Pharmacoeconomics of Adding Topical HP-TAZ vs Switching Biologics—In the participants whom the investigator reported as likely to switch biologics at baseline, 9 had improvements in disease control such that switching biologics was no longer considered necessary for them at week 16. Potential cost savings with adjunctive therapy of HP-TAZ plus biologic vs switching biologics were therefore evaluated in these 9 participants, who were receiving ustekinumab, adalimumab, guselkumab, ixekizumab, and secukinumab during the study (Table 3). The estimated total cost of 16-week maintenance dosing of biologics plus adjunct HP-TAZ lotion ranged from $14,675 (ustekinumab 45 mg) to $54,025 (secukinumab 300 mg), while switching to other most commonly prescribed biologics for 16 weeks would cost an estimated $33,340 to $106,400 (induction and subsequent maintenance phases)(Table 3). Most biologic plus HP-TAZ combinations were estimated to cost less than $30,000, potentially saving $4816 to $91,725 compared with switching to any of the other 7 biologics (Table 3). The relatively more expensive maintenance combination containing secukinumab plus HP-TAZ ($54,025) appeared to be a less expensive option when compared with switching to ustekinumab (90 mg)($83,097), ixekizumab (80 mg)($61,452), or risankizumab (150 mg)($57,030) as an alternative biologic.
Comment
Adjunctive Use of HP-TAZ Lotion—In the present study, we showed that adjunctive HP-TAZ lotion improved biologic treatment response and reduced disease severity in participants with moderate to severe psoriasis whose symptoms could not be adequately controlled by 24 weeks or more of biologic monotherapy in a real-world setting.
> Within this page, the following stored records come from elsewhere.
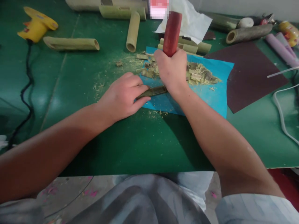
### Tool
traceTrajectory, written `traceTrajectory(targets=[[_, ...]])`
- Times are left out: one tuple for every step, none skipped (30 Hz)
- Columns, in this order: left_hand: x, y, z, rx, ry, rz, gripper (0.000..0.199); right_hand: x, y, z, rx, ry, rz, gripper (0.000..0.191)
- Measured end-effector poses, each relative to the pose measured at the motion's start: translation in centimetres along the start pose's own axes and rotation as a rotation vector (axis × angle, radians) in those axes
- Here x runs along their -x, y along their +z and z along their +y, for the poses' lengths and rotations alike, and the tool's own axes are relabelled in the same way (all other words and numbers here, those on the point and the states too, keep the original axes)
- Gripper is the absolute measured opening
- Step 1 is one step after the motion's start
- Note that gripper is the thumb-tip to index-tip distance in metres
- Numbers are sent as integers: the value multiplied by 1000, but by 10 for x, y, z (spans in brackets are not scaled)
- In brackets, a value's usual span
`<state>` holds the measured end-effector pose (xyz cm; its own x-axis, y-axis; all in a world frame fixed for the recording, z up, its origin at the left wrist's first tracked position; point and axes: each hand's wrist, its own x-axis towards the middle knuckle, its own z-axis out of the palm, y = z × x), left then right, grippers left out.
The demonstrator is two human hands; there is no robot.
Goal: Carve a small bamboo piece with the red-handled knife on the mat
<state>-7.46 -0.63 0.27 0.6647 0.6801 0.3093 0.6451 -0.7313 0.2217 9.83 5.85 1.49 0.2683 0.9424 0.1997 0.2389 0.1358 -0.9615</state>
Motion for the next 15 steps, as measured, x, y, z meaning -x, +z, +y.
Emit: traceTrajectory(targets=[[0, 0, 0, -8, -5, 3, 25, 1, -1, -1, -7, 4, -1, 48], [0, 0, -1, -17, -5, 9, 25, 3, -2, -3, -10, 11, -2, 48], [0, 1, -1, -27, 1, 18, 24, 4, -3, -4, -14, 18, 0, 48], [1, 1, 0, -39, 12, 30, 24, 6, -4, -5, -21, 27, 3, 47], [1, 2, 0, -51, 23, 44, 24, 8, -5, -6, -34, 34, 7, 46], [2, 2, 0, -65, 31, 60, 23, 9, -6, -6, -51, 35, 14, 44], [2, 2, 1, -79, 34, 74, 23, 11, -7, -5, -70, 31, 22, 43], [3, 3, 1, -92, 33, 87, 23, 13, -8, -4, -86, 19, 31, 42], [4, 3, 1, -102, 26, 99, 22, 14, -9, -3, -91, -7, 37, 41], [5, 2, 1, -112, 15, 108, 22, 16, -10, -2, -86, -51, 43, 41], [5, 2, 2, -120, 2, 111, 22, 18, -11, -1, -71, -109, 42, 41], [6, 1, 2, -125, -11, 110, 23, 20, -13, 0, -52, -175, 37, 42], [6, 1, 3, -126, -24, 106, 23, 21, -15, 1, -32, -243, 30, 43], [7, 0, 4, -125, -39, 103, 24, 23, -17, 1, -15, -302, 18, 43], [7, -1, 5, -124, -53, 104, 25, 25, -18, 1, -7, -347, 5, 43]])
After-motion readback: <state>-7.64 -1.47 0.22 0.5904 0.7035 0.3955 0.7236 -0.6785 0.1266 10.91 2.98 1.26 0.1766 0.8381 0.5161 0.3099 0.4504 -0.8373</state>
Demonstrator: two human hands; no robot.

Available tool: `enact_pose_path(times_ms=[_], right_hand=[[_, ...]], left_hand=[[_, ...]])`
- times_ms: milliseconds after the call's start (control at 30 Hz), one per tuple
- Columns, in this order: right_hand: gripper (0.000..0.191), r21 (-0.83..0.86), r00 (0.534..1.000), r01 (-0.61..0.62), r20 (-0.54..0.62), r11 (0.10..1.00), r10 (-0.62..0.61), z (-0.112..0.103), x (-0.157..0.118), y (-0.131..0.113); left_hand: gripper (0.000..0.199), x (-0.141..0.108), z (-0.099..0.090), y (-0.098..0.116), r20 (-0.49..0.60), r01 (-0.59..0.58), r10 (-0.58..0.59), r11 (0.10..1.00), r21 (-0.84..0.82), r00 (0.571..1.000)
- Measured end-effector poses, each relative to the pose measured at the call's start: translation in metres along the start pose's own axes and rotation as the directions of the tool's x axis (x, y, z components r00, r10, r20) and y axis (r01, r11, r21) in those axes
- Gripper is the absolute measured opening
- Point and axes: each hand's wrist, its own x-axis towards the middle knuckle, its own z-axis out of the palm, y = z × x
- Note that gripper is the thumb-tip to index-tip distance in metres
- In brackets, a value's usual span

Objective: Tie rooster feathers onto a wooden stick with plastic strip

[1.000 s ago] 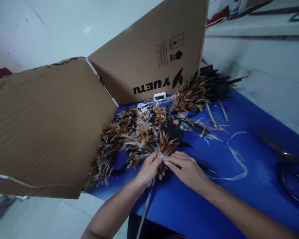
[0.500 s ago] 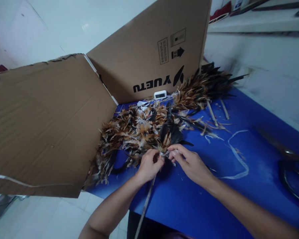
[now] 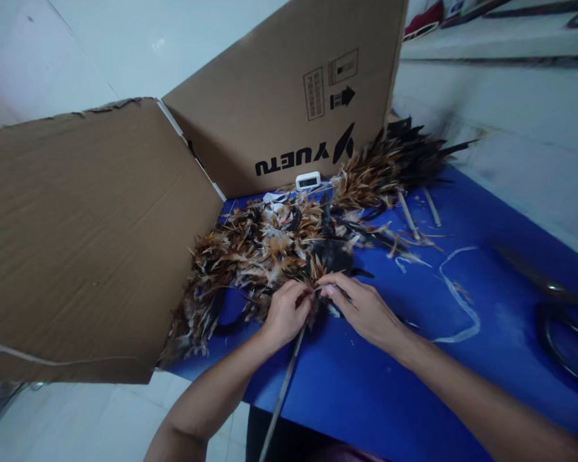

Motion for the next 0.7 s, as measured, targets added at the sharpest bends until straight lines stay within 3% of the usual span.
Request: enact_pose_path(times_ms=[133, 200, 367, 533, 600, 700], right_hand=[[0.019, -0.215, 0.967, 0.084, -0.217, 0.973, -0.132, -0.007, 0.000, -0.001], [0.015, -0.312, 0.941, 0.154, -0.242, 0.937, -0.236, -0.011, -0.003, -0.006], [0.019, -0.267, 0.931, 0.343, -0.027, 0.900, -0.363, -0.014, -0.015, -0.027], [0.017, -0.296, 0.886, 0.458, 0.077, 0.838, -0.457, -0.010, -0.019, -0.029], [0.020, -0.329, 0.893, 0.444, 0.089, 0.833, -0.441, -0.011, -0.015, -0.017], [0.019, -0.438, 0.959, 0.238, -0.036, 0.867, -0.281, -0.018, -0.005, 0.009]], left_hand=[[0.014, 0.001, 0.004, -0.008, -0.026, 0.082, -0.084, 0.994, -0.073, 0.996], [0.016, 0.000, 0.006, -0.011, -0.008, 0.130, -0.132, 0.983, -0.131, 0.991], [0.017, -0.001, 0.008, -0.012, 0.029, 0.203, -0.204, 0.935, -0.290, 0.979], [0.016, -0.001, 0.007, -0.013, 0.069, 0.271, -0.265, 0.888, -0.371, 0.962], [0.016, -0.002, 0.007, -0.014, 0.061, 0.268, -0.264, 0.892, -0.365, 0.963], [0.015, -0.002, 0.010, -0.017, 0.049, 0.265, -0.266, 0.894, -0.361, 0.963]])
Disease activity decreased as evidenced by reductions in all assessed effectiveness variables, including BSA involvement, PGA score, composite BSA×PGA score, and participant-reported DLQI score. Half of the participants achieved NPF TTT status at the end of the study. The treatment was well tolerated with no unexpected safety concerns. Compared with switching to a new biologic, adding topical HP-TAZ to ongoing biologics appeared to be a more cost-effective approach to enhance treatment effects. Our results suggest that adjunctive use of HP-TAZ lotion may be a safe, effective, and economical option for patients with psoriasis who are failing their ongoing biologic monotherapy.
Treat-to-Target Status—The NPF-recommended target response to a treatment for plaque psoriasis is BSA of 1% or lower at 3 months postinitiation.10 Patients in the current study had major psoriasis activity at study entry despite being treated with a biologic for at least 24 weeks, as none had attained NPF TTT status at baseline. Because the time period of prior biologic treatment (at least 24 weeks) is much longer than the 3 months suggested by NPF, we believe that we were observing a true failure of the biologic rather than a slow onset of treatment effects in these patients at the time of enrollment. By week 12, with the addition of HP-TAZ lotion to the biologic, a high rate of participants achieved NPF TTT status (64.7%), with most participants being able to maintain this TTT status at study end after 4 weeks of biologic alone. Most participants also reported no impact of psoriasis on their QOL (DLQI, 0–116; 76.5%) at week 12. Improvements we found in disease control with adjunctive HP-TAZ lotion plus biologic support prior reports showing enhanced responses when a topical medication was added to a biologic.17,18 Reductions in psoriasis activity after 8 weeks of combined biologics plus once-daily HP-TAZ also are consistent with 2 phase 3 RCTs in which a monotherapy of HP-TAZ lotion used once daily for 8 weeks reduced BSA and DLQI.15 Notably, in the current study, disease severity continued to decrease when dosing of HP-TAZ was reduced to once every other day for 4 weeks, and the improvements were maintained even after the adjunct topical therapy was discontinued.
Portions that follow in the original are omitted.